Público x Estatal
Helenilson Cunha Pontes
Coube ao jurista italiano Renato Alessi, nos anos cinqüenta do século passado, promover e difundir a
inconfundível separação entre os conceitos jurídicos de interesse público primário e interesse secundário ou
estatal. No Estado de Direito, o interesse público confunde-se com os direitos e valores protegidos pela
Constituição, enquanto o interesse secundário ou estatal revela o interesse da própria Administração Pública,
enquanto ente sujeito a direitos e deveres.
Esta clássica distinção entre, de um lado, interesse público ou interesse da Constituição, e de outro, interesse
estatal, por vezes ainda é desconhecida de muitos agentes encarregados do munus administrativo na área
pública, sobretudo na esfera dos conflitos tributários, onde o interesse estatal aparece consubstanciado no
desejo de sempre arrecadar mais tributos.
Como a tarefa de arrecadar tributos no Estado de Direito sofre o limite intransponível da Constituição, toda a
função administrativa a ela pertinente deve obediência ao interesse público definido pela Carta Política.
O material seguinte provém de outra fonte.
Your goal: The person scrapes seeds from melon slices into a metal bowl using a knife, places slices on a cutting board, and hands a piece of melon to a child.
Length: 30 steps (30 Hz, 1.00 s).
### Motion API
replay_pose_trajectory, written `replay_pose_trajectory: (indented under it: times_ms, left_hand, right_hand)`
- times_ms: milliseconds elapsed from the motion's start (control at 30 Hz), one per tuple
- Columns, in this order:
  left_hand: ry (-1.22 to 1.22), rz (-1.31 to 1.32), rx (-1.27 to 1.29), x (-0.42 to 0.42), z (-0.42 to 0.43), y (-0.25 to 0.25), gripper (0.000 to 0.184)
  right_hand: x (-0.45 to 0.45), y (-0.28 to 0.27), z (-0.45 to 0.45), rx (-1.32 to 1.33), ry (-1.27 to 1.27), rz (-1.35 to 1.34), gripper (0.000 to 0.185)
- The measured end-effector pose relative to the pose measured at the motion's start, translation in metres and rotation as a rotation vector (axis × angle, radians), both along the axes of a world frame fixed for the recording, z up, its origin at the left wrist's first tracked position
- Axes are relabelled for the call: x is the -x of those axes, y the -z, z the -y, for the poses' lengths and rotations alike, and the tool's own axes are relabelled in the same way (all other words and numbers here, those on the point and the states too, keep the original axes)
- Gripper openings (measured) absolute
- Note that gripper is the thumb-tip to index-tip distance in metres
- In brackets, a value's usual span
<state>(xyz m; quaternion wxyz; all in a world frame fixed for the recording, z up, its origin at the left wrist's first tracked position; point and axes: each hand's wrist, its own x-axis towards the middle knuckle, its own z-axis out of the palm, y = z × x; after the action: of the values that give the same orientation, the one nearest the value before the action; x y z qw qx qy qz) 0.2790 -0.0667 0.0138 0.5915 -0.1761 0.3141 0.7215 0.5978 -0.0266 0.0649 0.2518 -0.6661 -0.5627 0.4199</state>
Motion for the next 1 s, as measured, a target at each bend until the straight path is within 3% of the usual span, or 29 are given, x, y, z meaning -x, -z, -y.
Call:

O
interesse estatal de arrecadar só existe no espaço autorizado pelo interesse público reconhecido pela
Constituição. Esta é a razão pela qual a Administração Pública na defesa de interesses estatais não pode
atropelar o interesse público constante da Constituição.
No Estado de Direito a instituição encarregada de decidir, em última instância, qual o interesse público
protegido pela Constituição é o Poder Judiciário. Nenhuma pretensão do Poder Público, ou seja, nenhum
interesse estatal pode conflitar com o interesse público constitucional na dicção que dele fazem os Tribunais
Superiores. Esta questão, aparentemente apenas de valor teórico, assume contornos concretos quando se
analisa a função de controle de validade de lançamentos tributários (autos de infração) desempenhada pelos
Tribunais Administrativos Fiscais.
Alguns Tribunais Administrativos Fiscais vêm se negando a reconhecer a inconstitucionalidade de exigências
fiscais, mesmo diante de sucessivas decisões dos Tribunais Superiores, notadamente do Supremo Tribunal
Federal e do Superior Tribunal de Justiça, proclamando a invalidade de normas tributárias que fundamentam
autos de infração, sob o argumento de que não estão obrigados a acatar decisões judiciais em seus
julgamentos.
A negativa de aplicar precedentes dos Tribunais Superiores implica manifesta inversão de valores, na medida
em que significa colocar o interesse estatal acima do interesse público definido na Constituição. E mais: ao
assim decidir, o Tribunal Administrativo expõe o Poder Público à inconveniente situação de promover uma
execução fiscal perante o Poder Judiciário de um crédito tributário marcado por uma ilegalidade já reconhecida
judicialmente em outros casos.
O resultado desta obliqüidade administrativa será expor o Erário à provável condenação em honorários
advocatícios. Ao fim e ao cabo, o afã de defender o interesse estatal de arrecadar mais tributos redundará em
prejuízo à sociedade e enriquecimento dos advogados que patrocinarão os interesses das empresas que
sofreram esses ilegítimos lançamentos fiscais.
É inaceitável que no atual estágio de amadurecimento das instituições e do relacionamento entre Fisco e
contribuinte a Administração Tributária ainda pretenda colocar o seu interesse arrecadatório acima do
interesse público definido na Constituição, sob o argumento formal de que não está vinculada legalmente a
decisões judiciais proferidas em favor de outros contribuintes.
A ausência de previsão legal estabelecendo a vinculação administrativa aos precedentes do Poder Judiciário
revela-se absolutamente desnecessária. Basta a declaração constitucional que o Brasil constitui um Estado
Democrático de Direito para obrigar todos, repita-se, todos os agentes públicos a pautarem suas ações pelos
interesses públicos definidos pela Constituição. Negar esta premissa é mais do que confundir o interesse
estatal com o interesse público, é reduzir este ao arbítrio daquele.